§ **What you need to do**:
Transcribe the lines below exactly, beginning with the line that holds "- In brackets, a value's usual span" and ending with the final line, both included. Pictures are to be left out.
══════════
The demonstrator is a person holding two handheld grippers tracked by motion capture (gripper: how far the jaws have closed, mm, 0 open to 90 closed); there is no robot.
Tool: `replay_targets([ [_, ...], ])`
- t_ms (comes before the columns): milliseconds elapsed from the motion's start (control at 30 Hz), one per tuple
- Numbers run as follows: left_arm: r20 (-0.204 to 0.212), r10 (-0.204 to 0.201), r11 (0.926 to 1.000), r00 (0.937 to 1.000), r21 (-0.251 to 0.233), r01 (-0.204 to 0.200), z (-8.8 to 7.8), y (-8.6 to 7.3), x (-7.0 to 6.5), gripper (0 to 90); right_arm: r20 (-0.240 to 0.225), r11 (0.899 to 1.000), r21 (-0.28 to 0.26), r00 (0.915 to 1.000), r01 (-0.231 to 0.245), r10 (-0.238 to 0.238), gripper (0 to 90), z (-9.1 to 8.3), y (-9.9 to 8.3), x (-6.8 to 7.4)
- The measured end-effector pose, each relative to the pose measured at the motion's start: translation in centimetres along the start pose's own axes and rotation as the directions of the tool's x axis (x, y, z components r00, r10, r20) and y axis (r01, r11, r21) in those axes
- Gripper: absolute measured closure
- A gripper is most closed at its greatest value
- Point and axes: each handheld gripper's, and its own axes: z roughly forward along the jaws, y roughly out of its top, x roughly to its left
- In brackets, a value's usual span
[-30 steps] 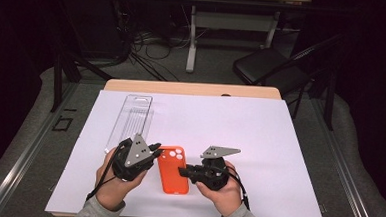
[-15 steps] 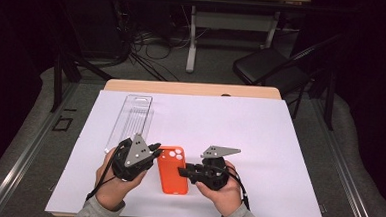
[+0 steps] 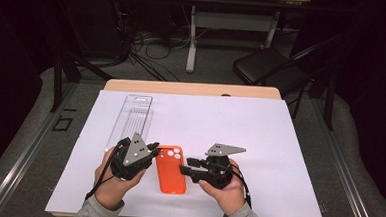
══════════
§ **Task output**:
- In brackets, a value's usual span
[-30 steps] 
[-15 steps] 
[+0 steps] 

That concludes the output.